- **Supplied material**:

★ ★ ★ ★ ★

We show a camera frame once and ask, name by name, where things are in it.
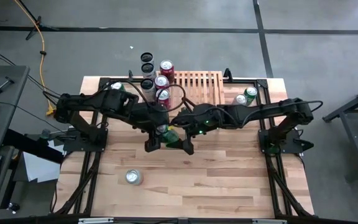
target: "wooden tabletop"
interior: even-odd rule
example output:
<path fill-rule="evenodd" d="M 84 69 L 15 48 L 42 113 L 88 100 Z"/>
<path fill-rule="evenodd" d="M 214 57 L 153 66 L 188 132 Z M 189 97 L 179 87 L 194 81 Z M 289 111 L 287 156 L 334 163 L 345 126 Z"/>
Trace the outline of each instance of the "wooden tabletop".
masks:
<path fill-rule="evenodd" d="M 81 92 L 94 93 L 100 78 L 84 77 Z M 272 102 L 287 99 L 283 79 L 269 78 L 267 81 Z M 225 103 L 230 104 L 245 88 L 245 84 L 224 84 Z M 134 92 L 127 85 L 126 89 Z M 91 120 L 91 113 L 81 115 Z M 276 118 L 276 124 L 282 119 Z M 109 119 L 108 123 L 108 145 L 101 158 L 92 216 L 274 217 L 265 158 L 257 140 L 258 121 L 249 122 L 243 129 L 220 129 L 197 136 L 192 139 L 195 148 L 192 156 L 165 147 L 147 153 L 144 151 L 146 134 L 122 121 Z M 175 130 L 183 137 L 183 130 Z M 62 165 L 56 210 L 78 185 L 83 154 L 74 152 Z M 300 159 L 289 154 L 282 157 L 289 189 L 302 206 L 313 213 Z M 144 176 L 141 185 L 125 181 L 129 169 L 141 171 Z M 280 190 L 278 194 L 280 208 L 284 211 Z"/>

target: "white paper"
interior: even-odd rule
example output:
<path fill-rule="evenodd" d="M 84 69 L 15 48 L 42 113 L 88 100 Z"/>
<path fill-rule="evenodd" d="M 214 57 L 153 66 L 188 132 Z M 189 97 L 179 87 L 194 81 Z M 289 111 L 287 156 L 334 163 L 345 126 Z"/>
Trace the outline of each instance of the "white paper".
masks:
<path fill-rule="evenodd" d="M 49 141 L 49 147 L 63 153 L 63 147 L 55 146 L 53 141 Z M 50 162 L 35 155 L 24 152 L 24 162 L 29 181 L 37 179 L 37 182 L 44 182 L 59 178 L 60 164 Z"/>

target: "orange cable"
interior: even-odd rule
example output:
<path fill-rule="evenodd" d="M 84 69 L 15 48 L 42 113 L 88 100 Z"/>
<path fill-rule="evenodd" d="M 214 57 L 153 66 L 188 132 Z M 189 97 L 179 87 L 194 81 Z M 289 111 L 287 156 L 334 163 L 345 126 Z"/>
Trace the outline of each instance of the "orange cable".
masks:
<path fill-rule="evenodd" d="M 29 15 L 29 13 L 27 13 L 27 11 L 24 9 L 24 7 L 22 6 L 22 4 L 18 3 L 17 0 L 14 0 L 16 2 L 16 4 L 22 9 L 22 11 L 27 15 L 27 17 L 31 20 L 31 22 L 34 24 L 35 28 L 37 29 L 38 33 L 41 36 L 41 40 L 42 40 L 42 51 L 45 51 L 45 41 L 44 41 L 44 37 L 41 33 L 41 30 L 38 28 L 38 25 L 35 23 L 35 21 L 33 20 L 33 18 L 31 18 L 31 16 Z M 44 65 L 44 57 L 45 55 L 42 54 L 41 57 L 41 63 L 40 63 L 40 78 L 41 78 L 41 84 L 44 88 L 44 91 L 47 91 L 45 88 L 45 83 L 44 83 L 44 77 L 42 76 L 42 66 Z M 48 111 L 47 111 L 47 115 L 51 115 L 53 113 L 54 108 L 52 107 L 52 105 L 50 104 L 50 101 L 48 101 Z"/>

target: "green soda can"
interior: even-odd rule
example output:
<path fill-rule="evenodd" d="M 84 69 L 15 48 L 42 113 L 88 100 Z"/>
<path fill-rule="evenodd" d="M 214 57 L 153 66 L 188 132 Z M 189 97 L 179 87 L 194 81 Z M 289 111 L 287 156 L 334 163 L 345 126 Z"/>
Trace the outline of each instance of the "green soda can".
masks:
<path fill-rule="evenodd" d="M 244 95 L 247 97 L 246 106 L 249 106 L 253 102 L 257 94 L 258 90 L 255 87 L 248 87 L 244 91 Z"/>
<path fill-rule="evenodd" d="M 110 87 L 111 87 L 111 89 L 125 91 L 125 87 L 121 82 L 116 82 L 116 83 L 112 84 Z"/>
<path fill-rule="evenodd" d="M 157 134 L 162 134 L 163 143 L 170 144 L 179 140 L 179 134 L 166 124 L 157 127 Z"/>

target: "wooden crate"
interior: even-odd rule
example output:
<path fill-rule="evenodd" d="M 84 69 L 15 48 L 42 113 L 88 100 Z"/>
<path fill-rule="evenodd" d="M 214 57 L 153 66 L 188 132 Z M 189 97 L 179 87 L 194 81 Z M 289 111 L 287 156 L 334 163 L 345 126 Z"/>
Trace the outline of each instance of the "wooden crate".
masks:
<path fill-rule="evenodd" d="M 186 91 L 186 97 L 195 104 L 224 104 L 222 72 L 176 71 L 175 83 Z M 181 102 L 183 93 L 179 88 L 171 88 L 171 105 Z"/>

★ ★ ★ ★ ★

- **Description of the task**: Generate a word-for-word copy of the preceding records, excluding all pictures.

- **Result of the task**:
We show a camera frame once and ask, name by name, where things are in it.
target: "wooden tabletop"
interior: even-odd rule
example output:
<path fill-rule="evenodd" d="M 84 69 L 15 48 L 42 113 L 88 100 Z"/>
<path fill-rule="evenodd" d="M 214 57 L 153 66 L 188 132 Z M 189 97 L 179 87 L 194 81 Z M 289 111 L 287 156 L 334 163 L 345 126 Z"/>
Trace the outline of each instance of the "wooden tabletop".
masks:
<path fill-rule="evenodd" d="M 81 92 L 94 93 L 100 78 L 84 77 Z M 272 102 L 287 99 L 283 79 L 269 78 L 267 81 Z M 225 103 L 230 104 L 245 88 L 245 84 L 224 84 Z M 134 92 L 127 85 L 126 89 Z M 91 120 L 91 113 L 81 115 Z M 276 118 L 276 124 L 282 119 Z M 109 119 L 108 123 L 108 145 L 101 158 L 92 216 L 274 217 L 265 158 L 257 140 L 258 121 L 249 122 L 243 129 L 220 129 L 197 136 L 192 139 L 195 148 L 192 156 L 165 147 L 147 153 L 144 151 L 146 134 L 122 121 Z M 175 130 L 183 137 L 183 130 Z M 62 165 L 56 210 L 78 185 L 83 154 L 74 152 Z M 300 159 L 289 154 L 282 157 L 289 189 L 302 206 L 313 213 Z M 144 176 L 141 185 L 125 181 L 129 169 L 141 171 Z M 280 190 L 278 194 L 280 208 L 284 211 Z"/>

target: "white paper"
interior: even-odd rule
example output:
<path fill-rule="evenodd" d="M 84 69 L 15 48 L 42 113 L 88 100 Z"/>
<path fill-rule="evenodd" d="M 214 57 L 153 66 L 188 132 Z M 189 97 L 179 87 L 194 81 Z M 289 111 L 287 156 L 334 163 L 345 126 Z"/>
Trace the outline of each instance of the "white paper".
masks:
<path fill-rule="evenodd" d="M 49 141 L 49 147 L 63 153 L 63 147 L 55 146 L 53 141 Z M 50 162 L 35 155 L 24 152 L 24 162 L 29 181 L 37 179 L 37 182 L 44 182 L 59 178 L 60 164 Z"/>

target: "orange cable"
interior: even-odd rule
example output:
<path fill-rule="evenodd" d="M 84 69 L 15 48 L 42 113 L 88 100 Z"/>
<path fill-rule="evenodd" d="M 214 57 L 153 66 L 188 132 Z M 189 97 L 179 87 L 194 81 Z M 289 111 L 287 156 L 334 163 L 345 126 Z"/>
Trace the outline of each instance of the "orange cable".
masks:
<path fill-rule="evenodd" d="M 29 15 L 29 13 L 27 13 L 27 11 L 24 9 L 24 7 L 22 6 L 22 4 L 18 3 L 17 0 L 14 0 L 16 2 L 16 4 L 22 9 L 22 11 L 27 15 L 27 17 L 31 20 L 31 22 L 34 24 L 35 28 L 37 29 L 38 33 L 41 36 L 41 40 L 42 40 L 42 51 L 45 51 L 45 41 L 44 41 L 44 37 L 41 33 L 41 30 L 38 28 L 38 25 L 35 23 L 35 21 L 33 20 L 33 18 L 31 18 L 31 16 Z M 44 65 L 44 57 L 45 55 L 42 54 L 41 57 L 41 63 L 40 63 L 40 78 L 41 78 L 41 84 L 44 88 L 44 91 L 47 91 L 45 88 L 45 83 L 44 83 L 44 77 L 42 76 L 42 66 Z M 48 111 L 47 111 L 47 115 L 51 115 L 53 113 L 54 108 L 52 107 L 52 105 L 50 104 L 50 101 L 48 101 Z"/>

target: "green soda can"
interior: even-odd rule
example output:
<path fill-rule="evenodd" d="M 84 69 L 15 48 L 42 113 L 88 100 Z"/>
<path fill-rule="evenodd" d="M 214 57 L 153 66 L 188 132 Z M 189 97 L 179 87 L 194 81 Z M 289 111 L 287 156 L 334 163 L 345 126 Z"/>
Trace the outline of each instance of the "green soda can".
masks:
<path fill-rule="evenodd" d="M 244 95 L 247 97 L 246 106 L 249 106 L 253 102 L 257 94 L 258 90 L 255 87 L 248 87 L 244 91 Z"/>
<path fill-rule="evenodd" d="M 110 87 L 111 87 L 111 89 L 125 91 L 125 87 L 121 82 L 116 82 L 116 83 L 112 84 Z"/>
<path fill-rule="evenodd" d="M 157 134 L 162 134 L 163 143 L 170 144 L 179 140 L 179 134 L 166 124 L 157 127 Z"/>

target: "wooden crate"
interior: even-odd rule
example output:
<path fill-rule="evenodd" d="M 84 69 L 15 48 L 42 113 L 88 100 Z"/>
<path fill-rule="evenodd" d="M 214 57 L 153 66 L 188 132 Z M 189 97 L 179 87 L 194 81 Z M 289 111 L 287 156 L 334 163 L 345 126 Z"/>
Trace the outline of each instance of the "wooden crate".
masks:
<path fill-rule="evenodd" d="M 186 91 L 186 97 L 195 104 L 224 104 L 222 72 L 176 71 L 175 83 Z M 181 102 L 183 93 L 179 88 L 171 88 L 171 105 Z"/>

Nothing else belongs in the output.